Taha dudaklarını kıvırdı, düzleştirdi, kıvırdı ardından düzleştirdi. Ardından gülerek Meryem'e baktı. "Anaa! Ula nasıl oynadı ayarımla iki dakikada?" Saçlarını karıştırdı. "Noldu az önce? Biz sinirliydik sonra o... sonra bi... sonra dedi kızımlan evlen... sonra... sonra nasıl bir posta yedim ben ya?!"

Taha duygularını ifade edemeyerek birkaç cümle kurmaya çalışmıştı ama onu da becerememişti. Aniden arkalarından bir gülme sesi yükseldi. Herkes dönüp sesin geldiği tarafa baktı. Bu ufak kahkahayı ağzından kaçıran kişi Deniz'di. Fazla dikkat çektiğini farkettiği anda elini dudaklarına götürdü. "Pardon... pffttt!" Ardından kahkahası hafif bir tebessüme dönüştü.

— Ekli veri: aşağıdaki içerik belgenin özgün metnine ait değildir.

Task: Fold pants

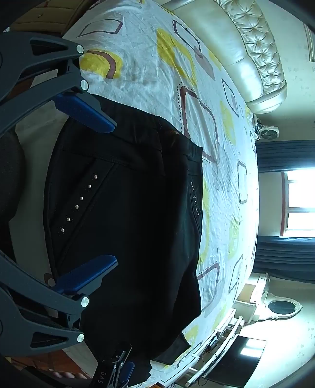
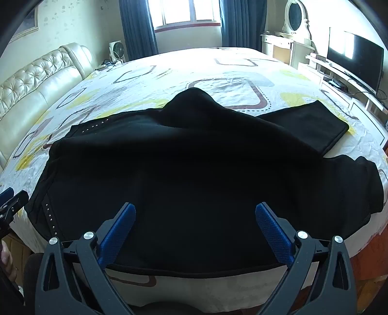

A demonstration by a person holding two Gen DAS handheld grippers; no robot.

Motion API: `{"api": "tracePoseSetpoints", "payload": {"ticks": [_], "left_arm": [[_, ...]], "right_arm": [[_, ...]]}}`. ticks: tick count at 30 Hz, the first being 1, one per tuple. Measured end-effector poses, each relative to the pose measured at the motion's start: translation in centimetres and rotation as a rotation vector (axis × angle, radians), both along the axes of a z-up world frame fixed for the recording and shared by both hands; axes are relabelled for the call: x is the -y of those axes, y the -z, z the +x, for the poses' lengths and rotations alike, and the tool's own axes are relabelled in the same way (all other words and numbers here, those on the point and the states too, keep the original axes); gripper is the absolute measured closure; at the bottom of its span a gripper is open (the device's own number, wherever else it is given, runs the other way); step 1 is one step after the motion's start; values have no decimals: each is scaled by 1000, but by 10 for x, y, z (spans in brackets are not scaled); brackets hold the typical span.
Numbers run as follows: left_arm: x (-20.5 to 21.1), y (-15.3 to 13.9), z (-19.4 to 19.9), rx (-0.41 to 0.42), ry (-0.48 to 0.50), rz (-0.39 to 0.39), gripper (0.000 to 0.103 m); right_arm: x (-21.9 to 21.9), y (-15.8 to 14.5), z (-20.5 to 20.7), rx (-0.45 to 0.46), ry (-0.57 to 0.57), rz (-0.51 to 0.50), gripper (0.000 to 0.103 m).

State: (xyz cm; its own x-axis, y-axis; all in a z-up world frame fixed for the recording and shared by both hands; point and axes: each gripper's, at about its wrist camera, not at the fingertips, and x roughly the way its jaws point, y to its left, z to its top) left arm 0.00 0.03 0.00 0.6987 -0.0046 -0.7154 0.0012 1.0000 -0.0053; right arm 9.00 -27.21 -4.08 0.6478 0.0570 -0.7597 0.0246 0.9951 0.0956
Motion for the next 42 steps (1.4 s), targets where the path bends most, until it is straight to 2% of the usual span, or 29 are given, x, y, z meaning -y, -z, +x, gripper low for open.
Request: {"api": "tracePoseSetpoints", "payload": {"ticks": [11,18,42], "left_arm": [[-2,4,0,-4,-7,18,2],[-1,8,-2,-37,-13,-3,2],[0,11,-1,-52,-10,4,2]], "right_arm": [[0,10,5,-30,13,33,4],[3,11,7,-38,5,39,4],[1,15,6,-72,-12,65,4]]}}
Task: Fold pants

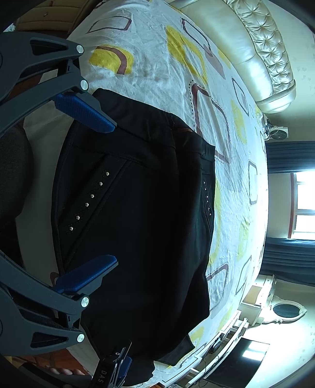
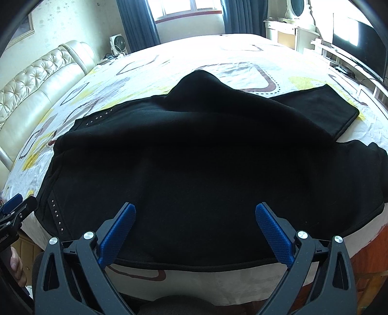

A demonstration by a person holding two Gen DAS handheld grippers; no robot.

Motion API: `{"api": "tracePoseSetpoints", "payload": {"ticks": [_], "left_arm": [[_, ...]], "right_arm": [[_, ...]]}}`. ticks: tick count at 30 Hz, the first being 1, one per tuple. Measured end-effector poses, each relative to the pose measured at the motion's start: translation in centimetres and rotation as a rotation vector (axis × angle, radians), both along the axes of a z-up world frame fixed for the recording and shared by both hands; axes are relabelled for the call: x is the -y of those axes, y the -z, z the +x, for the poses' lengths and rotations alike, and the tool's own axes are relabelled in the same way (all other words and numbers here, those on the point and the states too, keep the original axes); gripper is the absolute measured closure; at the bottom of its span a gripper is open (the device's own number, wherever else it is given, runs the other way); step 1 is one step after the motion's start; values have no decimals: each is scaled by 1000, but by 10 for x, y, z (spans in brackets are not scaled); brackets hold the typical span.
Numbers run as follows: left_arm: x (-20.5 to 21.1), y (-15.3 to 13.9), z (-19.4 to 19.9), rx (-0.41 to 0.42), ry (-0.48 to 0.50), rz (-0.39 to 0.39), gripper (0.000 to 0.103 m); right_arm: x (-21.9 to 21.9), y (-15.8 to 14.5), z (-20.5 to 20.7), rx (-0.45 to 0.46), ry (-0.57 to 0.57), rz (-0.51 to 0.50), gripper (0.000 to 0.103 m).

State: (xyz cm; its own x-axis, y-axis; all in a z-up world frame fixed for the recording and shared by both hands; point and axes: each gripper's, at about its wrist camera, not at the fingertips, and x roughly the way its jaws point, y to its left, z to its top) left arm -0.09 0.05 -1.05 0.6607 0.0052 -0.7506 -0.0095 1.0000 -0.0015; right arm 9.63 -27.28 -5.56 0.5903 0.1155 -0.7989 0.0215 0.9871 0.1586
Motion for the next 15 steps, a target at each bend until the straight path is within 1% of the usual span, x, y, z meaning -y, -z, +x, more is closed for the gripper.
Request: {"api": "tracePoseSetpoints", "payload": {"ticks": [15], "left_arm": [[2,1,-2,0,5,4,2]], "right_arm": [[-4,0,0,-9,-4,6,4]]}}
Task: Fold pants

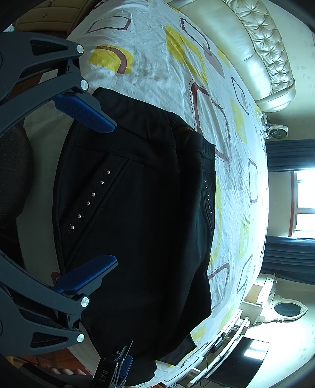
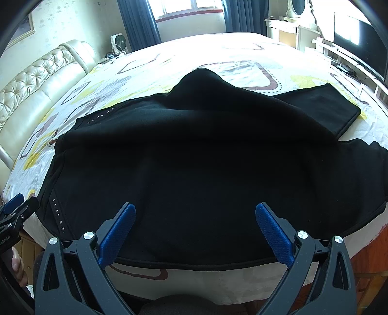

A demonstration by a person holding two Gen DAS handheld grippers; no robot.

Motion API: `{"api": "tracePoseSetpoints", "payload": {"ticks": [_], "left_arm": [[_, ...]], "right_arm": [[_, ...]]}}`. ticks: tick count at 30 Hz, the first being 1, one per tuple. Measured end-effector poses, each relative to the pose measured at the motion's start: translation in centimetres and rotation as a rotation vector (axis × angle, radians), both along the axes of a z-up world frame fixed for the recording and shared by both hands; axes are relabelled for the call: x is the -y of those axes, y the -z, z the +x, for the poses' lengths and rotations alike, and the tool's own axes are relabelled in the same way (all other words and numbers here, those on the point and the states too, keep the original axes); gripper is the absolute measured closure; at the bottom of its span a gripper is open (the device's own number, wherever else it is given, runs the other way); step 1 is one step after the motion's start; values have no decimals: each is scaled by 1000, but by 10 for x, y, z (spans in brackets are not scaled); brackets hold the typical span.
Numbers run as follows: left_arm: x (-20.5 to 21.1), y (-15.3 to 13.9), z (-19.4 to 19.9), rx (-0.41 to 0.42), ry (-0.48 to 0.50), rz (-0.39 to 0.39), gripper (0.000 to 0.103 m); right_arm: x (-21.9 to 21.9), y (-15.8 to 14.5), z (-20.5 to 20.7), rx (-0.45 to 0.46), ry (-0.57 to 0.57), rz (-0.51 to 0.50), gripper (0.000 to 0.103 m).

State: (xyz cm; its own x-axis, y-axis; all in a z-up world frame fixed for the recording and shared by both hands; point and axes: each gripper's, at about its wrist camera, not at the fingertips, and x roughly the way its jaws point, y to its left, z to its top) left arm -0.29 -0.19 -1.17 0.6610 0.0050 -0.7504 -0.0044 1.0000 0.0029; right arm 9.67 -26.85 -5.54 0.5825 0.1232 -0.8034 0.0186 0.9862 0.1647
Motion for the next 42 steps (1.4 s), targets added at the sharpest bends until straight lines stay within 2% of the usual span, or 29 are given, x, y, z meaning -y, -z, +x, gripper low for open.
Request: {"api": "tracePoseSetpoints", "payload": {"ticks": [3,7,10,12,15,17,19,21,27,32,35,38,40,42], "left_arm": [[0,0,0,-7,15,-14,2],[-4,-2,5,-37,55,-88,2],[-18,-9,16,-59,71,-160,2],[-33,-13,30,-94,99,-244,2],[-58,-14,63,-175,165,-326,2],[-75,-12,88,-202,189,-323,2],[-97,-9,116,-218,168,-314,2],[-121,-3,145,-232,133,-341,2],[-178,25,224,-294,86,-516,2],[-184,51,267,-344,97,-548,2],[-183,61,284,-365,150,-595,2],[-173,63,294,-348,230,-611,2],[-166,65,297,-347,299,-673,2],[-158,69,298,-353,338,-692,2]], "right_arm": [[0,0,1,-5,-7,6,4],[0,-1,3,-25,-46,57,4],[1,-8,7,-29,-106,128,4],[3,-15,11,-16,-148,170,4],[6,-29,17,30,-201,187,4],[7,-33,24,50,-205,170,4],[9,-34,30,50,-207,174,4],[12,-33,37,47,-209,194,4],[11,-31,58,35,-242,242,4],[8,-30,78,40,-292,267,4],[8,-29,88,38,-308,308,4],[7,-26,97,25,-309,345,4],[3,-22,100,12,-311,359,4],[-4,-18,101,0,-326,353,4]]}}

Kutay Deniz'in hem bu haline, hemde yalnız o gülmüş olmasın diye Denizle beraber gülmeye başladı. Ardından diğer kızlar ve ardından diğerleri de katılarak hep beraber gülmeye başladılar.

Akif Taha'nın omzuna gülerek birkaç defa vurdu. "Ulan nasıl bir aileye kapak attın ya?!" Sedef çıkışarak Akif'e seslendi. "Pardon? Nasıl bir aileye kapak atmış? Nesi varmış ailesinin?" Akif bıkkınlıkla yüzünü sıvazladı. "Yani çok muhteşem, güzel, ultra aow waow, perfect bir aile demek istedim!"

"Aferin." Diyerek sırıttı Sedef. Akif başını sola doğru yatırarak "Estağfirullah..." çekti. Çatmıştı ya! Her şeye de atlamasa olmuyordu yani!

"E hadi binin da! Bu kadar gerginlik yeter herkese." Efe kollarını kümese tavuk sokmaya çalışan eleman gibi salladı. Herkesi toplayarak arabalara geri bindirdi.

"Hakikaten ya! Ne düğünmüş arkadaş, bi varamadık!" Kutay elini dizine vurarak yakındı. Hakikaten öyleydi. Sağ salim varsalardı bari...

Herkes yerini alınca yola geri koyuldular.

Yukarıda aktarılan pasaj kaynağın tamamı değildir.